Stored data
==*==

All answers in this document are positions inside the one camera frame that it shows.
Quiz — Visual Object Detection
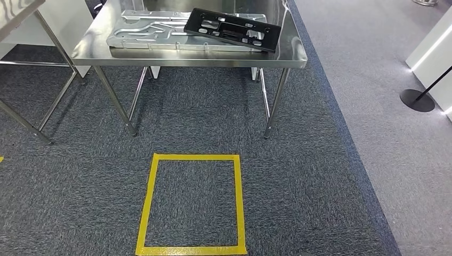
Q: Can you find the black plastic frame part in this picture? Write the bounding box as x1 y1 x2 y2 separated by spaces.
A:
183 7 283 54

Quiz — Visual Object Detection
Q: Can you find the stainless steel workbench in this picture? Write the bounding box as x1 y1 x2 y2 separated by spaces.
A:
70 0 309 140

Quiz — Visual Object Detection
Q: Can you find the machined aluminium plate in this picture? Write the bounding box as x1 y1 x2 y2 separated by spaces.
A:
105 9 268 53

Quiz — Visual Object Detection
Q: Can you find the white cabinet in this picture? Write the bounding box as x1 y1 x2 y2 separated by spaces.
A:
0 0 95 79

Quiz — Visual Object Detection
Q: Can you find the black stanchion with round base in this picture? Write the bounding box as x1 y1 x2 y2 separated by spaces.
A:
399 65 452 114

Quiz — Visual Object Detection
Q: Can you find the white display counter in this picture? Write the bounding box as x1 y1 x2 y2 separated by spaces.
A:
405 14 452 123

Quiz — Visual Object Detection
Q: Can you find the steel side table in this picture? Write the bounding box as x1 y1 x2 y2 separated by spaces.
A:
0 0 86 145

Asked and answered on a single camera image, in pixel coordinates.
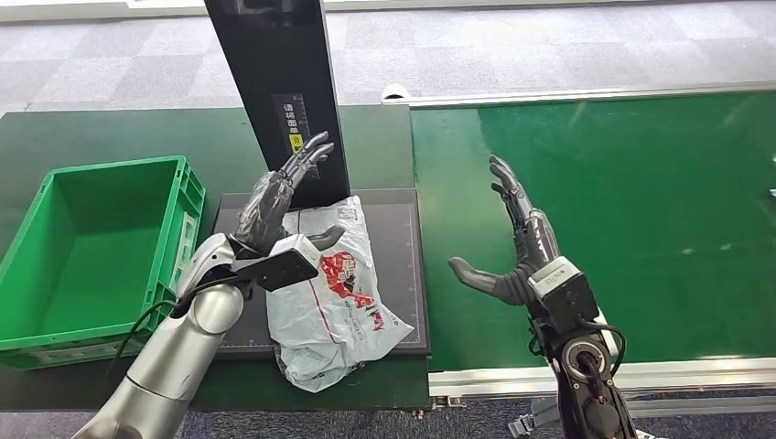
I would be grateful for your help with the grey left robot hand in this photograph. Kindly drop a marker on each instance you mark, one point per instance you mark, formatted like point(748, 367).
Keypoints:
point(267, 209)

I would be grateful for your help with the grey plastic mailer package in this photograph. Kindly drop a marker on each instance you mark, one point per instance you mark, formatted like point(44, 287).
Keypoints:
point(339, 315)

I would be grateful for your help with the green plastic crate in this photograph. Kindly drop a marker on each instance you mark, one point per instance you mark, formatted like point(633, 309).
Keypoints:
point(91, 260)

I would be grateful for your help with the grey bracket under conveyor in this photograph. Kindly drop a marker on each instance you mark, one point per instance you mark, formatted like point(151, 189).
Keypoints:
point(533, 418)

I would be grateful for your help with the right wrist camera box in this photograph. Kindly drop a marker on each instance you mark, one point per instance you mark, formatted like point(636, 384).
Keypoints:
point(564, 297)

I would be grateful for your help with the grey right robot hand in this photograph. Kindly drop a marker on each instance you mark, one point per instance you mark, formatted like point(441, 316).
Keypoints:
point(533, 242)

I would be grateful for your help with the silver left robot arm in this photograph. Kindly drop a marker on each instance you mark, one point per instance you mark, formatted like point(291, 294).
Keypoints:
point(176, 357)

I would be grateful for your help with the black yellow label sticker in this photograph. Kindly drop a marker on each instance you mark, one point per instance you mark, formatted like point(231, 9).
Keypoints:
point(290, 118)

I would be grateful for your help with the black inbound scanner machine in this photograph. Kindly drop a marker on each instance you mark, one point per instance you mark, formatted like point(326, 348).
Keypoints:
point(273, 54)

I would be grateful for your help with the white conveyor end cap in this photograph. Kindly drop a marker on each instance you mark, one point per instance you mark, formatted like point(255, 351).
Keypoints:
point(397, 93)

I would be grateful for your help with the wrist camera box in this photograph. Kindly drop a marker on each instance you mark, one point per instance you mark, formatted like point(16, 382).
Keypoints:
point(285, 263)
point(564, 297)

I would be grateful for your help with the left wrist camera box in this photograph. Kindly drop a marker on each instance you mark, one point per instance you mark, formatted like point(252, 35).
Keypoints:
point(285, 263)

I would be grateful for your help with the green conveyor belt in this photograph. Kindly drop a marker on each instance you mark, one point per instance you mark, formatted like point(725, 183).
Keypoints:
point(667, 212)

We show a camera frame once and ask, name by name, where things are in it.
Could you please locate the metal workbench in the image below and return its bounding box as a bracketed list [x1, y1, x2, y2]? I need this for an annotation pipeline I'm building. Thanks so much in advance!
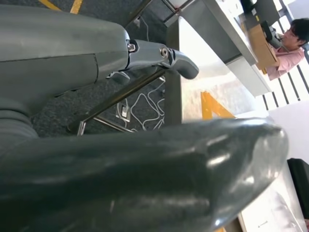
[67, 0, 308, 232]

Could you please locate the white desk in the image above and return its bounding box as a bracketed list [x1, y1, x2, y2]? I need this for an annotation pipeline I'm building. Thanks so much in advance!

==*==

EXERCISE DETAILS » Whenever a line of the data includes "steel", copy that line.

SOLUTION »
Q: Can you find the stainless steel workbench in this picture? Write the bounding box as x1 y1 x2 y2 separated by spaces.
Q: Can you find the steel side table in this picture? Write the bounding box as x1 y1 x2 y2 separated by spaces.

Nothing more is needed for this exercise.